_WHAT TO DO_
In the entries below, some lines hold the string "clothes"; please say how many, giving the number and nothing else.

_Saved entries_
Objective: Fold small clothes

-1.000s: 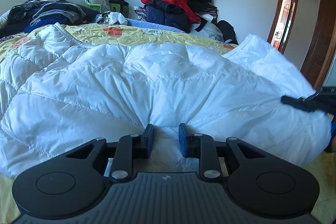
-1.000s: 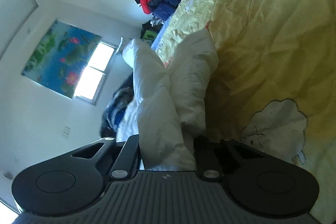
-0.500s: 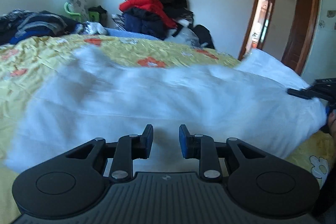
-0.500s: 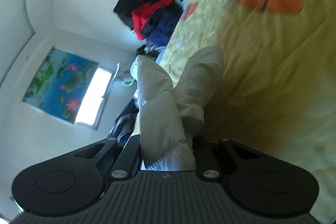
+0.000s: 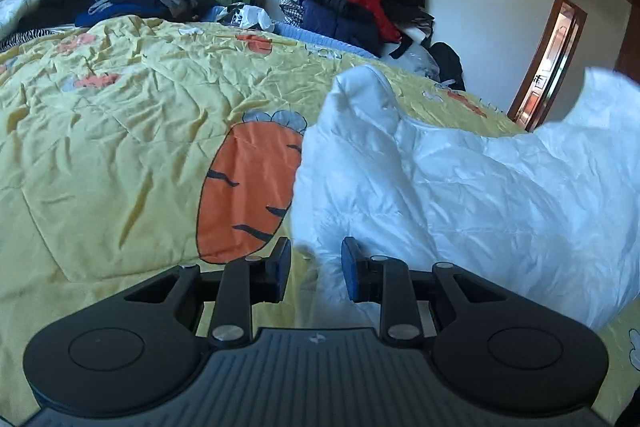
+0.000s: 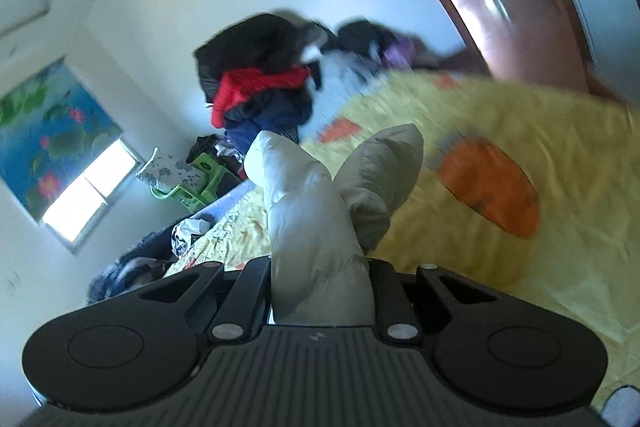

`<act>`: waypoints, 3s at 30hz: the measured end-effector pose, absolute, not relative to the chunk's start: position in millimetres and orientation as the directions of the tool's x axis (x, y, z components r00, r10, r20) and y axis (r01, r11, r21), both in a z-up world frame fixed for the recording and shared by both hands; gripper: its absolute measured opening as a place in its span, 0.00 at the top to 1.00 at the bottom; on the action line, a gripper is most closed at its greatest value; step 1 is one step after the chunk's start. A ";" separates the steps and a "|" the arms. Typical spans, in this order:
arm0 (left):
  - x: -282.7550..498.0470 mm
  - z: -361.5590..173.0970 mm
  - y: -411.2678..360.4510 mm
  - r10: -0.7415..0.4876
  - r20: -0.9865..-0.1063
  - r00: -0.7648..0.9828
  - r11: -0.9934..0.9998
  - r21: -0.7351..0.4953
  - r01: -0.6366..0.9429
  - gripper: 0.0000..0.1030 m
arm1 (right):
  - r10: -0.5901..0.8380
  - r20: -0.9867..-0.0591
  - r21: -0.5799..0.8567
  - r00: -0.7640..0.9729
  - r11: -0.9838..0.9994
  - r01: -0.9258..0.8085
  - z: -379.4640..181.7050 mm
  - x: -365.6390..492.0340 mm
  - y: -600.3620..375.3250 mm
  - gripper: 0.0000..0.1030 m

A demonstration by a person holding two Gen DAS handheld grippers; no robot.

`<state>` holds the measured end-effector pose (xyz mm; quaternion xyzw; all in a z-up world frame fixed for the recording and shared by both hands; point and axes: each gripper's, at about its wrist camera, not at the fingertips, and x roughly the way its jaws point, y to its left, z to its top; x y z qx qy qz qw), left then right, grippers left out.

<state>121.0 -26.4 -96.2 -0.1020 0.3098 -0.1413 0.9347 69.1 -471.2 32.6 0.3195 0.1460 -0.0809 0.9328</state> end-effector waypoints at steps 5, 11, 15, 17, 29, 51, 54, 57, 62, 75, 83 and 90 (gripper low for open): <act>122.2 -100.9 -25.0 -0.349 -0.550 0.759 0.930 -0.301 0.210 0.74 | -0.117 -0.251 0.334 0.961 0.921 0.200 62.1 79.9 -381.1 0.83; 129.8 -103.9 -13.3 -0.385 -0.554 0.738 0.910 -0.360 0.205 0.74 | -0.183 -0.213 -0.068 0.960 0.983 0.173 51.4 98.1 -263.6 0.83; 132.2 -106.9 -4.1 -0.415 -0.547 0.727 0.890 -0.409 0.200 0.74 | -0.198 -0.210 -0.361 0.957 0.926 0.112 23.1 109.2 -187.3 0.82; 131.9 -108.6 4.3 -0.431 -0.539 0.723 0.876 -0.442 0.193 0.74 | -0.193 -0.214 -0.465 0.958 0.882 0.074 3.7 112.5 -156.5 0.82; 132.0 -101.7 82.2 -0.365 -0.496 0.788 0.835 -0.549 0.041 0.74 | -0.063 -0.377 -0.509 0.924 0.848 -0.150 -69.2 116.2 -84.4 0.76; 182.4 -59.0 -15.4 -0.505 -0.527 0.683 0.862 -0.268 0.430 0.70 | 0.291 -0.377 -0.333 0.879 0.843 -0.422 -55.4 16.6 -121.0 0.29; 173.7 -64.3 -16.6 -0.486 -0.540 0.687 0.871 -0.240 0.428 0.69 | 0.417 -0.400 -0.245 0.816 0.810 -0.533 -22.7 -2.3 -157.7 0.31; 164.3 -66.9 -13.7 -0.460 -0.536 0.708 0.885 -0.212 0.415 0.63 | 0.469 -0.332 -0.162 0.818 0.826 -0.539 21.4 -7.4 -203.5 0.33; 156.1 -68.0 -15.8 -0.430 -0.535 0.727 0.900 -0.197 0.388 0.61 | 0.303 -0.224 -0.021 0.926 0.949 -0.316 64.0 53.5 -252.1 0.32; 171.5 -86.3 -2.2 -0.356 -0.570 0.740 0.933 -0.176 0.313 0.37 | 0.195 -0.508 -0.015 0.839 0.972 -0.236 -2.0 220.5 -228.5 0.60; 177.3 -90.2 15.5 -0.319 -0.556 0.768 0.947 -0.221 0.233 0.35 | 0.100 -0.534 -0.151 0.839 0.966 -0.212 -47.8 256.6 -183.2 0.62; 155.7 -50.3 30.3 -0.306 -0.498 0.811 0.946 -0.258 0.198 0.36 | 0.169 -0.476 -0.100 0.863 0.965 -0.244 -27.3 231.2 -197.5 0.58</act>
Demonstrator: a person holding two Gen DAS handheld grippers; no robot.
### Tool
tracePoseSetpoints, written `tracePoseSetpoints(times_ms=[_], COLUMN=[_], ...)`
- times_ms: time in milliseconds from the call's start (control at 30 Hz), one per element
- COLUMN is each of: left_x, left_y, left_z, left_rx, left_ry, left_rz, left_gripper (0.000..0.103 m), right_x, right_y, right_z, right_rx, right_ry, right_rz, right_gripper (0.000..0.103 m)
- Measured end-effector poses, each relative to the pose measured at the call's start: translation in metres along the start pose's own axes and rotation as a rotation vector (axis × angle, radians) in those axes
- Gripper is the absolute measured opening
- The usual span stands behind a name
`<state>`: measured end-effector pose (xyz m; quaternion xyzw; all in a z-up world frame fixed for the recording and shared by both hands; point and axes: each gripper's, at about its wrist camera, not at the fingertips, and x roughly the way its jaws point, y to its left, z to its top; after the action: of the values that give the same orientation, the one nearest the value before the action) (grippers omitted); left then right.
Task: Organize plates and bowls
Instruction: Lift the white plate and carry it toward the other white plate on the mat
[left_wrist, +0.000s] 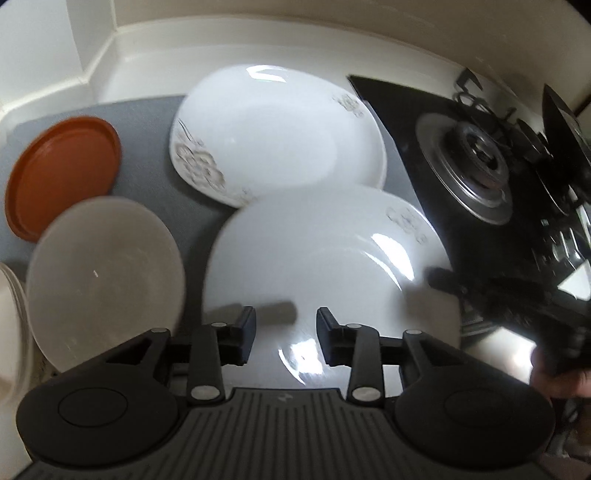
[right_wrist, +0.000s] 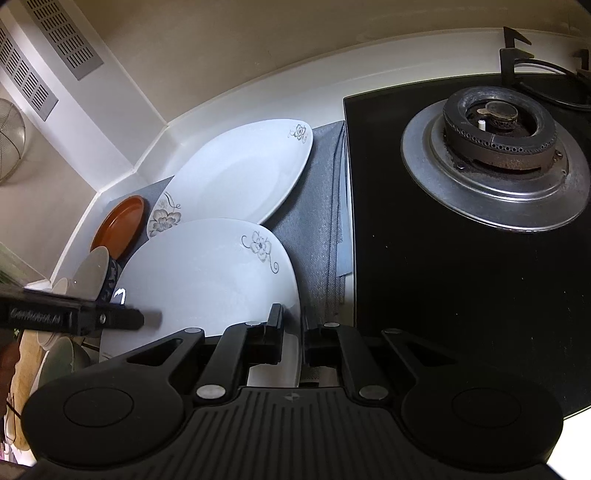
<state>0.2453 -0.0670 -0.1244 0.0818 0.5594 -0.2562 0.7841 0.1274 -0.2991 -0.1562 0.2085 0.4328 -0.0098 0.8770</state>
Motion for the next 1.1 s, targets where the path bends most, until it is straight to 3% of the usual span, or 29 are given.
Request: tracePoseSetpoints(times_ms=[167, 233, 333, 600, 900, 1100], left_x=[-0.002, -0.006, -0.009, -0.006, -0.019, -0.008], left_y=[-0.007, -0.006, -0.003, 0.007, 0.015, 0.024], left_z=[-0.01, -0.013, -0.019, -0.028, -0.036, -0.037], left_rx=[-0.001, -0.013, -0.042, -0.118, -0.157, -0.194], left_ry=[0.042, 0.043, 0.043, 0.071, 0.03, 0.047], left_rz=[-0.022, -0.016, -0.019, -0.094, -0.082, -0.094], left_gripper=[0.065, 0.081, 0.089, 0.091, 0.091, 0.091], right_x=[0.001, 0.002, 0.0, -0.001, -0.004, -0.004], right_y=[0.001, 0.003, 0.003, 0.003, 0.0, -0.008], right_z=[-0.001, -0.001, -0.006, -0.012, -0.015, -0.015], right_rx=[-0.017, -0.026, -0.032, -0.037, -0.032, -0.017], right_ry=[0.005, 0.009, 0.012, 0.03, 0.038, 0.041], right_rz=[-0.009, -0.018, -0.028, -0.041, -0.038, -0.004], right_gripper=[0.011, 0.011, 0.011, 0.011, 0.011, 0.011])
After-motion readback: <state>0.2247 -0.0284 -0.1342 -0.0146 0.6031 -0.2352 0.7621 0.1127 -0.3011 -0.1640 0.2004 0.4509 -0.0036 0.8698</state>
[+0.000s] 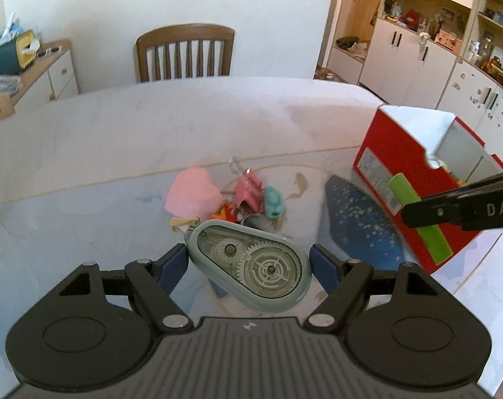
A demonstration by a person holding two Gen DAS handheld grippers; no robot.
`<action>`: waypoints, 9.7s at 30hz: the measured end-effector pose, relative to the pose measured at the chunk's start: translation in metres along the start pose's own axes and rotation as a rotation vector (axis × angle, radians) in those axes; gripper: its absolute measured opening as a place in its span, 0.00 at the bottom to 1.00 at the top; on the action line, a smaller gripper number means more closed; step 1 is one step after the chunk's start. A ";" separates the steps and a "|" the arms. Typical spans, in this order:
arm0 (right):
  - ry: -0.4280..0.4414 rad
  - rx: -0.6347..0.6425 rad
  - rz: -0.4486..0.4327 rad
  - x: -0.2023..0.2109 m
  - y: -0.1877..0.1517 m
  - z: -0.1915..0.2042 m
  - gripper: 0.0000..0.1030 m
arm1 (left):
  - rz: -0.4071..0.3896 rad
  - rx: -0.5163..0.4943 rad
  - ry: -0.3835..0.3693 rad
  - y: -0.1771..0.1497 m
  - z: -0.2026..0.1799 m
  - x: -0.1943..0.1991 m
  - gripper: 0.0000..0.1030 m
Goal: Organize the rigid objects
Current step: 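Carry the tape roller and highlighter with both tools into the shoebox, then open both tools, releasing the tape roller and highlighter in the box, then withdraw both tools from the box back over the mat, then grasp the pink pig figurine with the left tool while the right tool grasps the blue bunny figurine, then carry the pig and bunny figurines with both tools into the shoebox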
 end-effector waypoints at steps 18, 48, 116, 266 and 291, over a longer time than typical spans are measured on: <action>0.027 -0.029 -0.130 0.068 0.032 -0.091 0.15 | -0.127 -0.078 -0.057 0.079 -0.090 0.031 0.78; 0.007 -0.089 -0.087 0.052 0.042 -0.251 0.15 | 0.044 -0.215 -0.115 0.118 -0.250 -0.068 0.78; 0.052 -0.001 0.071 0.007 0.051 -0.292 0.40 | 0.418 -0.107 -0.030 0.134 -0.275 -0.154 0.76; 0.084 0.153 0.128 -0.071 -0.065 0.064 0.22 | 0.091 -0.014 -0.006 -0.099 -0.021 0.004 0.75; 0.164 -0.086 -0.077 0.053 -0.014 -0.075 0.21 | -0.039 -0.067 -0.056 0.022 -0.082 0.031 0.75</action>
Point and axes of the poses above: each gripper's, at about its wrist camera, not at the fingertips, and x roughly against the way its jaws point, z to its left, y to its top, the point moved 1 cm from there along -x, roughly the way its jaws point, and after that the axes turned 8 degrees about -x, right-handed, at the moved point
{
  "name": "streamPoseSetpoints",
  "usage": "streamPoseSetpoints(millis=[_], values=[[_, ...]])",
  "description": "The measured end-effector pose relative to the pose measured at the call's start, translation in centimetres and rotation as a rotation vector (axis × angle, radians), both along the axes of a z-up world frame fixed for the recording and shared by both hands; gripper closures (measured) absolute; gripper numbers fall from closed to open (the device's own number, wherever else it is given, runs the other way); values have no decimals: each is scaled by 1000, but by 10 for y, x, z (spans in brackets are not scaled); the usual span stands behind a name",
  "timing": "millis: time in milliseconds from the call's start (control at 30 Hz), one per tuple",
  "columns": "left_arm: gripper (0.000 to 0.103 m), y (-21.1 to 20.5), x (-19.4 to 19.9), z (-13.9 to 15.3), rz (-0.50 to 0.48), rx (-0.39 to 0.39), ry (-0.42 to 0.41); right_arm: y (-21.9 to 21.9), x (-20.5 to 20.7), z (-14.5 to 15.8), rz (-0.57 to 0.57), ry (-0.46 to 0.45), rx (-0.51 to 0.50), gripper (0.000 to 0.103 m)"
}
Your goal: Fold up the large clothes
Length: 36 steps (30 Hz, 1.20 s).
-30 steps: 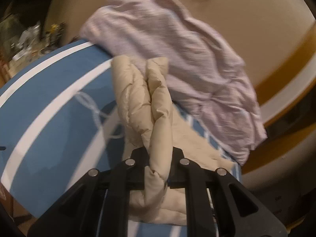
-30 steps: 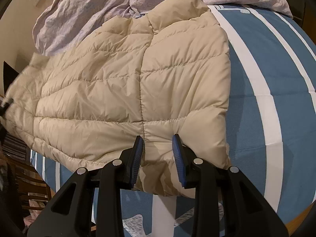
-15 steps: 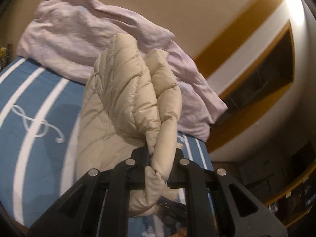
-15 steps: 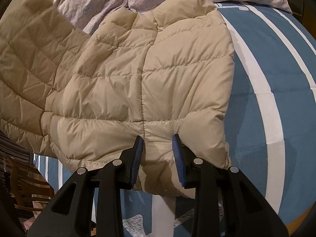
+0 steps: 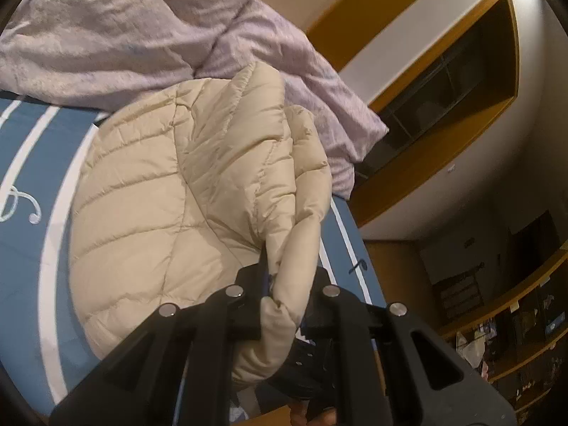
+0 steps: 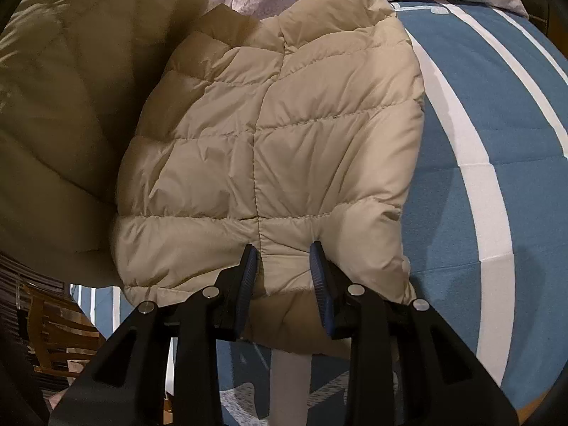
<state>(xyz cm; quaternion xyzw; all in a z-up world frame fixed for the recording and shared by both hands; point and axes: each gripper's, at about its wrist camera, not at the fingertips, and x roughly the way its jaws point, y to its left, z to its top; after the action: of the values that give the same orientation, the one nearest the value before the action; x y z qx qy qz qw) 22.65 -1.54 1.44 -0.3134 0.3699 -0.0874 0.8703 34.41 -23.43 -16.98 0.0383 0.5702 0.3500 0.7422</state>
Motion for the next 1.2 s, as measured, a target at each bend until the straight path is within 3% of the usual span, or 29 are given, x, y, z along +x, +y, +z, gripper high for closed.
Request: streamPoseSetpoints(millis=[733,1033,1200], values=[[87,-74,48,-56,-142,28,169,-56,10,-2,-48,27,88,70],[59,-86,41,-22,-191,60,94,-101,10,15,-134,-25,54,70],[54,-70,32,6,-146,171,29,-127,18,21,-209,-39,37,70]])
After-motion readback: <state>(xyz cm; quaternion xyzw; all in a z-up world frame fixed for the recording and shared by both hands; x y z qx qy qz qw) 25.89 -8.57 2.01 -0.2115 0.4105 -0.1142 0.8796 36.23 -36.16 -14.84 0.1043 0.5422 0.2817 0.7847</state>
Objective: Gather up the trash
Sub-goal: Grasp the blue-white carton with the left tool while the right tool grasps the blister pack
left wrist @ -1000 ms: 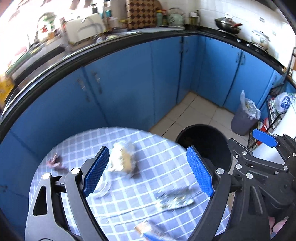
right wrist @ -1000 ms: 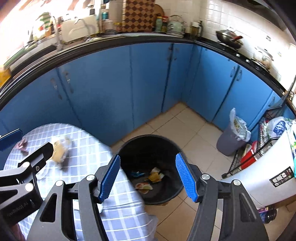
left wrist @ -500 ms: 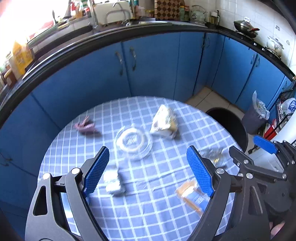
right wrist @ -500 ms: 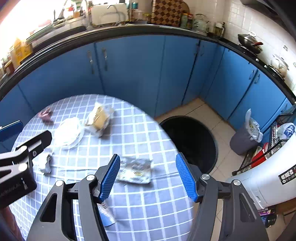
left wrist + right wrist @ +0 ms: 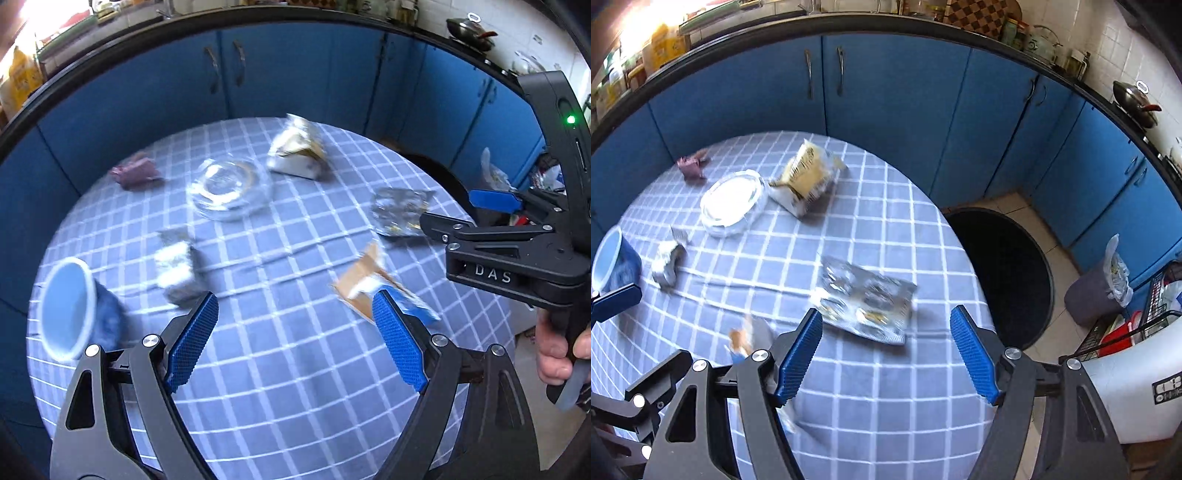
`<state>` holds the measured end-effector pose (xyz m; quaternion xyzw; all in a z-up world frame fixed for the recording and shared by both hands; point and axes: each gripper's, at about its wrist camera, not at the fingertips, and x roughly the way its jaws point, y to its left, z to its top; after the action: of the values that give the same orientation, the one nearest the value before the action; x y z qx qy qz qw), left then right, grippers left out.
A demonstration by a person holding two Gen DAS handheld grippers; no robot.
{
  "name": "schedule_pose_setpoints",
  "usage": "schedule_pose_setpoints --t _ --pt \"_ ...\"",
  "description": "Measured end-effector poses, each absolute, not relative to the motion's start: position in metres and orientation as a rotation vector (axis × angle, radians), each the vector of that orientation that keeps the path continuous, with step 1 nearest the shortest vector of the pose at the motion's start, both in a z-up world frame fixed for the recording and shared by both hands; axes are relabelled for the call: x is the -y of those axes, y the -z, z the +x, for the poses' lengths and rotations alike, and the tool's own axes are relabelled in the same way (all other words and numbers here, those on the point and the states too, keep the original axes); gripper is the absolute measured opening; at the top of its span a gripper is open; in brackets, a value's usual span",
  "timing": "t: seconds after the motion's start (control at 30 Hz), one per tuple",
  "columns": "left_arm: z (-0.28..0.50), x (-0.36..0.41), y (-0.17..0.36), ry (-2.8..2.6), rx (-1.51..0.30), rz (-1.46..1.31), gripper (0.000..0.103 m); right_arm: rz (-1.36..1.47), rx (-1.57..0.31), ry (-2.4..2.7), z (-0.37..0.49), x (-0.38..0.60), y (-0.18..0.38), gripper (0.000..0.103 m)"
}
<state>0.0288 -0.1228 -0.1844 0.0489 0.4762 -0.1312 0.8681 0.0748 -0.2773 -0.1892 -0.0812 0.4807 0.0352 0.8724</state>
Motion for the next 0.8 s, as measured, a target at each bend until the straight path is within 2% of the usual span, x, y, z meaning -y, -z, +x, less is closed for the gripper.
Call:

_REPLY TO THE TASK_
2